If you don’t have make installed or prefer not to use it, equivalent direct commands are provided throughout this guide.

Setting Up

Clone the repository and install dependencies:

git clone https://github.com/sergeyklay/clusterium.git
cd clusterium
make install

If you don’t have make installed, you can use the equivalent Poetry command:

git clone https://github.com/sergeyklay/clusterium.git
cd clusterium
poetry install

This will install the package and all its dependencies using Poetry.

Note

For details on the installation of the development environment, see Installation section.

Available Make Commands

The project includes several make commands to streamline development:

make help              # Show available commands and environment information
make install           # Install the package and dependencies
make test              # Run tests
make ccov              # Generate combined coverage reports
make format            # Format code using black and isort
make format-check      # Check code formatting
make lint              # Run linters
make docs              # Test and build documentation
make clean             # Remove build artifacts and directories

For each make command, equivalent direct commands are provided in the relevant sections below.

Testing the Project

Unit tests and coverage reporting are managed using pytest and coverage.

Running Tests Locally

Run tests using the make command:

make test

Or manually with Poetry:

coverage erase

coverage run -m pytest ./clusx ./tests

coverage combine
coverage report

Generate Coverage Reports

Generate HTML, XML, and LCOV coverage reports:

make ccov

This will create reports in the coverage/ directory with subdirectories for each format.

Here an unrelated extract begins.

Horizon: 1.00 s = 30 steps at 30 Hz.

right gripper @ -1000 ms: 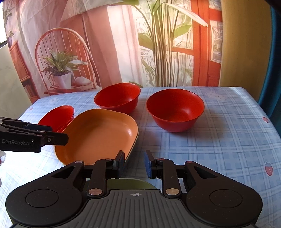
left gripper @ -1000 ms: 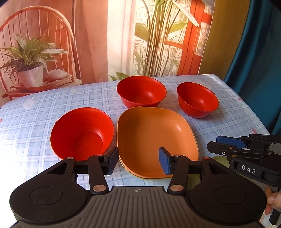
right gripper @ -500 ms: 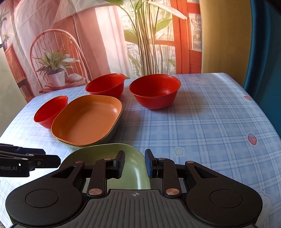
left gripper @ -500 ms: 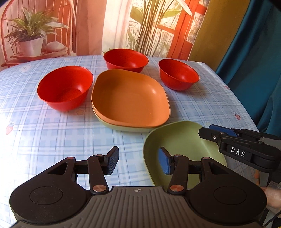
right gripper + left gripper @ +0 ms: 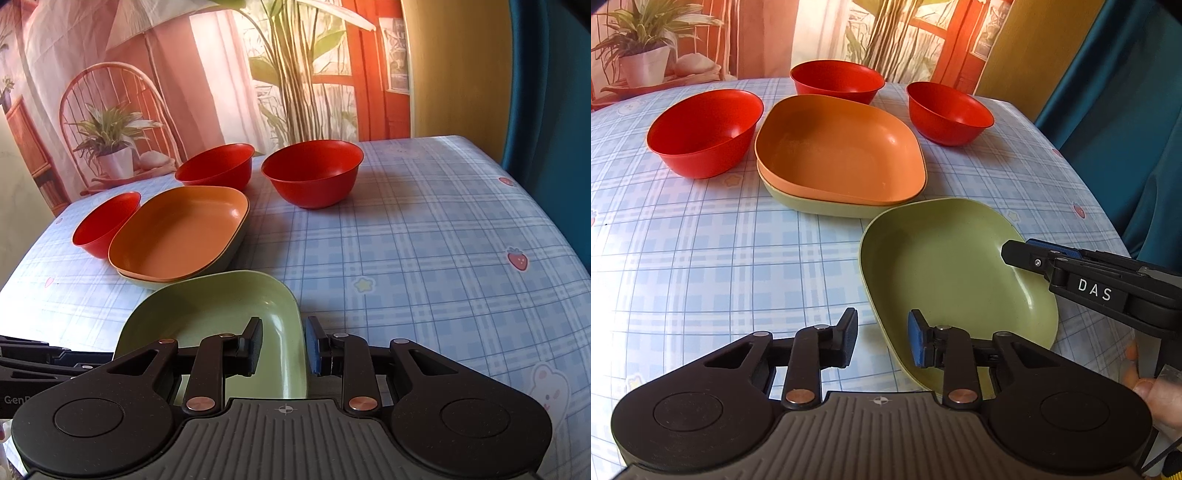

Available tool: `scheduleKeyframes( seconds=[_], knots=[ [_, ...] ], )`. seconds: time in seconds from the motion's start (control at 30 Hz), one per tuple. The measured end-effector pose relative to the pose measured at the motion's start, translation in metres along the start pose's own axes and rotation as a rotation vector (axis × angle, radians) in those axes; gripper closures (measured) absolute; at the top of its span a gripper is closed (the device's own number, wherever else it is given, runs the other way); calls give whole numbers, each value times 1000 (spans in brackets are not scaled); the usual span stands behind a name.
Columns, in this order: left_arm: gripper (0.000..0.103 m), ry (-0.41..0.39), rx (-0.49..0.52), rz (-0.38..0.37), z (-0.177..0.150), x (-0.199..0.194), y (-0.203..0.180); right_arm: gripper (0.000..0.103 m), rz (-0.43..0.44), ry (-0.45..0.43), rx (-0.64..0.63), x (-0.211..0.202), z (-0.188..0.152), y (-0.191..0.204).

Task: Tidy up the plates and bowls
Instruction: 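Carry the held green plate with the right tool toward the plate stack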

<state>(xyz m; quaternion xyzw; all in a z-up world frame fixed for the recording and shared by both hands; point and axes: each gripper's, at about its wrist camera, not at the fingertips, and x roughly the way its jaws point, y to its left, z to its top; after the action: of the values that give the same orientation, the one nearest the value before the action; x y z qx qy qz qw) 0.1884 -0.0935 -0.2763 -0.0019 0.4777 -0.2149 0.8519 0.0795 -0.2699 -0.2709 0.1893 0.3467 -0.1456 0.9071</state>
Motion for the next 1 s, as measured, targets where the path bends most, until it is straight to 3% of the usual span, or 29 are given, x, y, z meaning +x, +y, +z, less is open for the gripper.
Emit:
scheduleKeyframes(
  seconds=[0.07, 0.2, 1.0],
  knots=[
    [74, 3, -4, -5, -2, 2, 1, 79, -3, 4, -3, 0, -1, 0],
    [88, 7, -2, -27, -4, 5, 1, 79, -3, 14, -2, 1, -3, 0],
    [88, -36, -8, -8, 2, -4, 6, 79, 8, 29, 6, 5, -1, 6]
  ],
)
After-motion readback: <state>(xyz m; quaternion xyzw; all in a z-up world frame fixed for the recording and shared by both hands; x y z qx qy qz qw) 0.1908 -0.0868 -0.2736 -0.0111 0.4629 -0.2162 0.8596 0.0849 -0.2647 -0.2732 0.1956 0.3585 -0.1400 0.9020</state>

Without make, use these Poetry commands:

mkdir -p coverage/html coverage/xml coverage/lcov
coverage combine || true
coverage report
coverage html -d coverage/html
coverage xml -o coverage/xml/coverage.xml

CI Workflow

Tests are executed automatically on supported platforms and Python versions (3.11, 3.12, and 3.13) on Ubuntu. See the configuration in .github/workflows/ci.yml.

The CI workflow includes:

  • Code formatting verification

  • Linting checks

  • Unit tests with coverage reporting

  • Coverage report upload to Codecov

Building the Package

The clusx package is distributed in wheel and sdist formats.

Local Build

Install build dependencies:

poetry install

Build the package:

poetry build

Verify the built package:

pip install dist/*.whl
clusx --help

CI Workflow

The build workflow in .github/workflows/cd.yml ensures the package is built and verified across multiple Python versions.

Documentation Management

Documentation is written using sphinx with the Read the Docs theme.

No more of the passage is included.